Yui Arai, membro do grupo profissional de 10 membros Tokyo Cello Ensemble, que ajudou a coordenar a apresentação, disse que a participação de Lavrova mostra que a música transcende fronteiras. “Quando pegamos nossos instrumentos, podemos fazer coisas juntos. »
Embora Lavrova, que estudou durante sete anos no Conservatório Estadual de Música Gioachino Rossini, na Itália, esteja mais acostumada a atuar como solista e musicista de câmara, sua experiência no Japão foi única e transformadora.
“A maioria deles são violoncelistas amadores. É bastante impressionante”, disse Lavrova sobre seus colegas artistas em Fukushima.
O seu caminho para se tornar musicista na Europa não foi fácil.

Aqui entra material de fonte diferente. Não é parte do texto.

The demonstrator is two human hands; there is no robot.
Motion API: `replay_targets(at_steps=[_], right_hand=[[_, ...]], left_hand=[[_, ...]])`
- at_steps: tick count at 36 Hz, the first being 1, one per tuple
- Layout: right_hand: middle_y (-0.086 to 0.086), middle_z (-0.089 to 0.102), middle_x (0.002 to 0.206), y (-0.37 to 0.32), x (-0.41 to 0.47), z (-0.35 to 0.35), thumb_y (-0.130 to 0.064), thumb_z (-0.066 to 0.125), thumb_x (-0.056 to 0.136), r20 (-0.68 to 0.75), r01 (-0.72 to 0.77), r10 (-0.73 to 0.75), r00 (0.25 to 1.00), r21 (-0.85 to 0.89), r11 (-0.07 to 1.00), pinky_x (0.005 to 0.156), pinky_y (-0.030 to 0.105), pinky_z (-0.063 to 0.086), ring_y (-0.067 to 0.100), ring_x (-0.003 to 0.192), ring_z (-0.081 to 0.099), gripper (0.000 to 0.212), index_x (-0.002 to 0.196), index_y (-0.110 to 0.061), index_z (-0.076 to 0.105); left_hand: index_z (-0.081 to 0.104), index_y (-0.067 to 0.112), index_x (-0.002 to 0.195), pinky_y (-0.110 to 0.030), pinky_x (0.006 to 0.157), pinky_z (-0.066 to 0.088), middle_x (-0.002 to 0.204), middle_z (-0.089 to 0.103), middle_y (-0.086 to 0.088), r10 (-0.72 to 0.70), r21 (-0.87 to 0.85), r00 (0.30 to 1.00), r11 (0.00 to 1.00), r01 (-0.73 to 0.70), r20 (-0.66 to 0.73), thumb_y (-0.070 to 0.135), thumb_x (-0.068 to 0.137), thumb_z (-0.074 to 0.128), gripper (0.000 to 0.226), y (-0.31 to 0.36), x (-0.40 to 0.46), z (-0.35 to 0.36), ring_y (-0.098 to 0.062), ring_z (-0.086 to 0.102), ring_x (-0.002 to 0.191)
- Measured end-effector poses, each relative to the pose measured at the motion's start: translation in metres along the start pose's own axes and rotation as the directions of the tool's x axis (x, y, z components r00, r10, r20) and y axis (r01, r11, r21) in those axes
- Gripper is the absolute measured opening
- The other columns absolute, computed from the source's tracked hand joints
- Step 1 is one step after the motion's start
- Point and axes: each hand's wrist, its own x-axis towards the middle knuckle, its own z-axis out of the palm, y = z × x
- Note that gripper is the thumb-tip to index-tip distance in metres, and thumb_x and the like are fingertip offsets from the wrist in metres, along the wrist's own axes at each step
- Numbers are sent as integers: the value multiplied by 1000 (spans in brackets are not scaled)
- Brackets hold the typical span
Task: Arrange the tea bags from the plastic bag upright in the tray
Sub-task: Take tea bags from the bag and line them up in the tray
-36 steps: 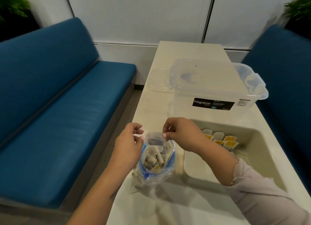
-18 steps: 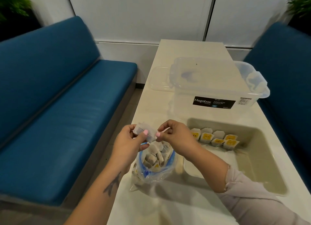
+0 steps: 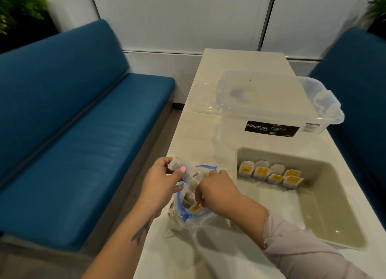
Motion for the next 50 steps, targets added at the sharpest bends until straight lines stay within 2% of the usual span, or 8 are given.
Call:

Quando estudante na Itália, ela foi forçada a fazer uma longa pausa no instrumento depois de sofrer uma lesão na mão.
Depois veio a invasão da Ucrânia pela Rússia, que ainda está fresca na memória de Lavrova. “Não parece um ano”, disse ela.

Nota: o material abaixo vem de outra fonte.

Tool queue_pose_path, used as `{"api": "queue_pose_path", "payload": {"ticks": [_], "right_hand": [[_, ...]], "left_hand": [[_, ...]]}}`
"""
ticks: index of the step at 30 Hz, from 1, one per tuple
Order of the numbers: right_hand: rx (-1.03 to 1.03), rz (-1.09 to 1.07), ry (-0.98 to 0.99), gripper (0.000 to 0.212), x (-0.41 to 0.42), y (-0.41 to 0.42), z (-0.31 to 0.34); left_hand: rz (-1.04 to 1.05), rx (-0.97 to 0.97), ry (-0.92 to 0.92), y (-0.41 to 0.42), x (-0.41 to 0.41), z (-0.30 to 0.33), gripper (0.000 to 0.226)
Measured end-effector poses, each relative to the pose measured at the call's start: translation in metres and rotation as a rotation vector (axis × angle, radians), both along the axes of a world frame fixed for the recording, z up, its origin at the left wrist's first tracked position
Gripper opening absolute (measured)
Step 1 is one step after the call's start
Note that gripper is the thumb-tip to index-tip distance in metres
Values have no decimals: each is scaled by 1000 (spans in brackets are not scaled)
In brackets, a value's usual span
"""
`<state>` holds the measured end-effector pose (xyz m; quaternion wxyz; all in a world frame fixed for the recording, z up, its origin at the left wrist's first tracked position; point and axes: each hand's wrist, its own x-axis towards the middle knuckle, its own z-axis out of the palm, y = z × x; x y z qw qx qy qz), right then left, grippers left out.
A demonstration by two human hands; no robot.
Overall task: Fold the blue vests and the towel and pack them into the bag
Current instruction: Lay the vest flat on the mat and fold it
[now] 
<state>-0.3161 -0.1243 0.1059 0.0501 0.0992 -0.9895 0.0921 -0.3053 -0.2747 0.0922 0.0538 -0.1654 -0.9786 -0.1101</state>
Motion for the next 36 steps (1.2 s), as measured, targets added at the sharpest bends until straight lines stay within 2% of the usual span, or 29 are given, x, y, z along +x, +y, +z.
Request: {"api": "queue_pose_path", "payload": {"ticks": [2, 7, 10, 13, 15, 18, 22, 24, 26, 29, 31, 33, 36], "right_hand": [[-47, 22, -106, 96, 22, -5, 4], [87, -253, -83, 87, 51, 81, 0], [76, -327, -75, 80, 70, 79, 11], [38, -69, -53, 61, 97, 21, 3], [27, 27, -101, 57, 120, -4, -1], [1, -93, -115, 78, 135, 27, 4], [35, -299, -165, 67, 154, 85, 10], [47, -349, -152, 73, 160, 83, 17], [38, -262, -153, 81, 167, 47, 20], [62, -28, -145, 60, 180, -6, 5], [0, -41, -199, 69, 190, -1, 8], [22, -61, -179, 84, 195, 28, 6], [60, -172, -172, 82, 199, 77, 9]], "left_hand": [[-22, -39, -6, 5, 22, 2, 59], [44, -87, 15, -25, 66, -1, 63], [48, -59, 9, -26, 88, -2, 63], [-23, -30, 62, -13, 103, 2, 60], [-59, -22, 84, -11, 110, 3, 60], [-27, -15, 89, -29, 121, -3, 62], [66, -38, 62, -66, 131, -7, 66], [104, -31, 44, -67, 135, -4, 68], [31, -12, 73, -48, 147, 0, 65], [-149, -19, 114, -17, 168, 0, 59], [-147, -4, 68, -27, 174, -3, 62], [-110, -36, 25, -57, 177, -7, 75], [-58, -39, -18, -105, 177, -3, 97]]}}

Yoriko Miyake, que dirige o Tokyo Cello Ensemble, espera que ao reunir tantos violoncelistas, o concerto seja “uma mensagem não só para o povo de Fukushima, mas também para os da Ucrânia e da Rússia: pensem na paz, não na guerra”. .
O evento foi organizado para marcar uma década desde o desastre de 2011, mas foi adiado devido à pandemia da COVID-19 e, em última análise, foi realizado em comemoração aos esforços contínuos de reconstrução de Fukushima na região.

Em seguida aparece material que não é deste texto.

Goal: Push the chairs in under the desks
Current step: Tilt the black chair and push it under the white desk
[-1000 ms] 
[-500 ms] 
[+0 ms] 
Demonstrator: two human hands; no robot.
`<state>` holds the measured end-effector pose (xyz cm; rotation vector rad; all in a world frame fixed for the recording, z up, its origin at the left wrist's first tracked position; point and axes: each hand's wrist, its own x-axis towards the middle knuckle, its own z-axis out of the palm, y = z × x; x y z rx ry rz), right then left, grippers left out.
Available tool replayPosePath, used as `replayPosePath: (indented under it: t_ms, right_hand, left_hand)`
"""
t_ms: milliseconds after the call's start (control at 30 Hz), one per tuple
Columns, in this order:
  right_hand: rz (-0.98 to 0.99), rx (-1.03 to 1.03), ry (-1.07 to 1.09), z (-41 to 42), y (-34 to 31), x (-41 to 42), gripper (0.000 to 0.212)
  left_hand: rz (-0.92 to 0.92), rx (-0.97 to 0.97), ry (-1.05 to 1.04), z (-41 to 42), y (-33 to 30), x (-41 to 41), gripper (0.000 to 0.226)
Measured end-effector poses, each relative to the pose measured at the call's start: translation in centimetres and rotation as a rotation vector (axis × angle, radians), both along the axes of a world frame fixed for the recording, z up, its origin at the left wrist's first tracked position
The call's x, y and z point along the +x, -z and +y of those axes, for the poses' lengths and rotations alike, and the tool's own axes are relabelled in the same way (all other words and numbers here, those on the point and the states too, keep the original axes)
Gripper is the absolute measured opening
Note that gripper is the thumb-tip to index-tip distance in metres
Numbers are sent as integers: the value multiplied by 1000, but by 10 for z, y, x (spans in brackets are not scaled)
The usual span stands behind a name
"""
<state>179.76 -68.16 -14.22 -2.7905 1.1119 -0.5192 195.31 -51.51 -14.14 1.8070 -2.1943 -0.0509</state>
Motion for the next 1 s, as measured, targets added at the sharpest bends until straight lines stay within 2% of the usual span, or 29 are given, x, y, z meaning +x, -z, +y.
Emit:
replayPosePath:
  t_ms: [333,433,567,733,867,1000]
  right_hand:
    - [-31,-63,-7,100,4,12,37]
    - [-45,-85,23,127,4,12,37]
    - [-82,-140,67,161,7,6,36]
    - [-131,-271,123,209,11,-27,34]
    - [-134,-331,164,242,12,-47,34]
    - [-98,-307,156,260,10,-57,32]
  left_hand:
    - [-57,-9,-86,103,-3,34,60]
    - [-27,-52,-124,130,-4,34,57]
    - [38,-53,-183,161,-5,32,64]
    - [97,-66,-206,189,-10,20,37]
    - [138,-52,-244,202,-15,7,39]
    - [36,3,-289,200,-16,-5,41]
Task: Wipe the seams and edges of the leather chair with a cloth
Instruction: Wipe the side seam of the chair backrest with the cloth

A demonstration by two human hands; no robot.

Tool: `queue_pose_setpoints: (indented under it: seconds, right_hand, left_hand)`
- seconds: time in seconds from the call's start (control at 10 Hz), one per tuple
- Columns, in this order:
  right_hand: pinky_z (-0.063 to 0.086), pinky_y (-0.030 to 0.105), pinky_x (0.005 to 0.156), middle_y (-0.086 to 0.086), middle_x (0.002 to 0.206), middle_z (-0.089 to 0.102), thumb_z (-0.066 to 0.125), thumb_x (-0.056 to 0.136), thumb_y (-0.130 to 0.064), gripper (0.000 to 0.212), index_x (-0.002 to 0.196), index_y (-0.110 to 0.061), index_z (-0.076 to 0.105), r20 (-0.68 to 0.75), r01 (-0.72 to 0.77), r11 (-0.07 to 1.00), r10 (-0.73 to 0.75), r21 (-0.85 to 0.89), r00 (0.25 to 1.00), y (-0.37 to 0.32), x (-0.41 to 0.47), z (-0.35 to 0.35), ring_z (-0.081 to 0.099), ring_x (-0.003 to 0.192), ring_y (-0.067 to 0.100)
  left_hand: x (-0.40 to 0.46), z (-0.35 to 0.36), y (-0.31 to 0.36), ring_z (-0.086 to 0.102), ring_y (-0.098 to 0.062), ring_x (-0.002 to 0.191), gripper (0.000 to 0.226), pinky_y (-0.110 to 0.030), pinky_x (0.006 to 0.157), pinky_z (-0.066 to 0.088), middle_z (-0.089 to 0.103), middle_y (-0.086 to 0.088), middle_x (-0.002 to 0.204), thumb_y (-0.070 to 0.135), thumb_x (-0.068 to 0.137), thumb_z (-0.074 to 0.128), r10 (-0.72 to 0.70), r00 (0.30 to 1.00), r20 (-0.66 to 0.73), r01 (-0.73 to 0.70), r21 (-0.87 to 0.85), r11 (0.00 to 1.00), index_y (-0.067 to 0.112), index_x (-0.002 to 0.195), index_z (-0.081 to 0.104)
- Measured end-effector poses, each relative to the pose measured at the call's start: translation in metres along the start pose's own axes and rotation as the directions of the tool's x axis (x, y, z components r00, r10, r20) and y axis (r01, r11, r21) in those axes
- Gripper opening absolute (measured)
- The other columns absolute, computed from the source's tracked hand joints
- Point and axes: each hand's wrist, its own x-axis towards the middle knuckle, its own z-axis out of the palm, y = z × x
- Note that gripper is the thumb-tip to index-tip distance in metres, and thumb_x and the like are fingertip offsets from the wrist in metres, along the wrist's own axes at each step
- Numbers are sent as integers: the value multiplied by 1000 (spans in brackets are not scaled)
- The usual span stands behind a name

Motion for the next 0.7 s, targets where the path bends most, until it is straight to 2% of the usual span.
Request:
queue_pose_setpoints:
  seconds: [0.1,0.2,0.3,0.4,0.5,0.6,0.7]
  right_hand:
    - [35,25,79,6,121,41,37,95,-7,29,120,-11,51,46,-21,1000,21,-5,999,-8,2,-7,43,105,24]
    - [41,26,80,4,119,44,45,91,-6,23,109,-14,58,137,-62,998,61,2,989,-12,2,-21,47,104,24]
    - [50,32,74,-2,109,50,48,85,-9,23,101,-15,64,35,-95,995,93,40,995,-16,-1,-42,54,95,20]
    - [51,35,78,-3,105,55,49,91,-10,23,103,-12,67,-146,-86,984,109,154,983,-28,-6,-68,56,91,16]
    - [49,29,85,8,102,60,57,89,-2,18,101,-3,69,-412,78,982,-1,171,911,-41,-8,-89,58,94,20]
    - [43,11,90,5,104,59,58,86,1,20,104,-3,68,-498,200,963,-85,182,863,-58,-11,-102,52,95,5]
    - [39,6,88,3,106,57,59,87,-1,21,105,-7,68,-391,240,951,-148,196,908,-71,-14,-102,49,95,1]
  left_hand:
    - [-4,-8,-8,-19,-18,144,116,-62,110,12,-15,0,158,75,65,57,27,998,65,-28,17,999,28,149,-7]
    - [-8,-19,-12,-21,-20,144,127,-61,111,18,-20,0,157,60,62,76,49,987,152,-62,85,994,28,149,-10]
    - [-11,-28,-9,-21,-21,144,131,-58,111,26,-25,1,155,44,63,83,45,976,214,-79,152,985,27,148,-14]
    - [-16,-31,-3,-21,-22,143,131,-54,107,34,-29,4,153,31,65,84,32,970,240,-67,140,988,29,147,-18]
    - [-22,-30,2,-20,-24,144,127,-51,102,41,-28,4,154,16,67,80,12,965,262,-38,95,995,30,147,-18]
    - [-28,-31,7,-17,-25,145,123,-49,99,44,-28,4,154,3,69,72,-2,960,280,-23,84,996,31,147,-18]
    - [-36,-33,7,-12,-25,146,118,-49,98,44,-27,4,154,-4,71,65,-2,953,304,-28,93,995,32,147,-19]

Mikio Shin, principal organizador do concerto, disse que embora seja crucial reconstruir as infra-estruturas na região, é igualmente importante levar conforto através da música ao vivo às pessoas afectadas pelo desastre.
O conjunto de violoncelos tem suas raízes em um grande concerto de violoncelo realizado em 1998 em Kobe, província de Hyogo, para comemorar o Grande Terremoto de Hanshin em 1995.
O concerto em Fukushima também abraçou uma mensagem de esperança para as pessoas diretamente afetadas pela guerra na Ucrânia, disse Shin.
Mitsuo Kawakami, membro do Ensemble Figaro que também participou no concerto, disse que ao participar espera que Lavrova e a sua mãe possam sentir algum consolo, apesar de viverem num país desconhecido.
De sua parte, ele planeja continuar pensando no que mais pode ser feito para ajudá-los.
A apresentação de duas horas terminou com a clássica canção infantil japonesa "Furusato (Hometown)", provocando um sorriso de Lavrova, que disse que a experiência a inspirou a continuar a se envolver em eventos semelhantes no futuro.
Ela espera um dia realizar algo semelhante no seu país natal, para poder espalhar “música e alegria” pela Ucrânia, uma terra e um povo que dela necessita urgentemente.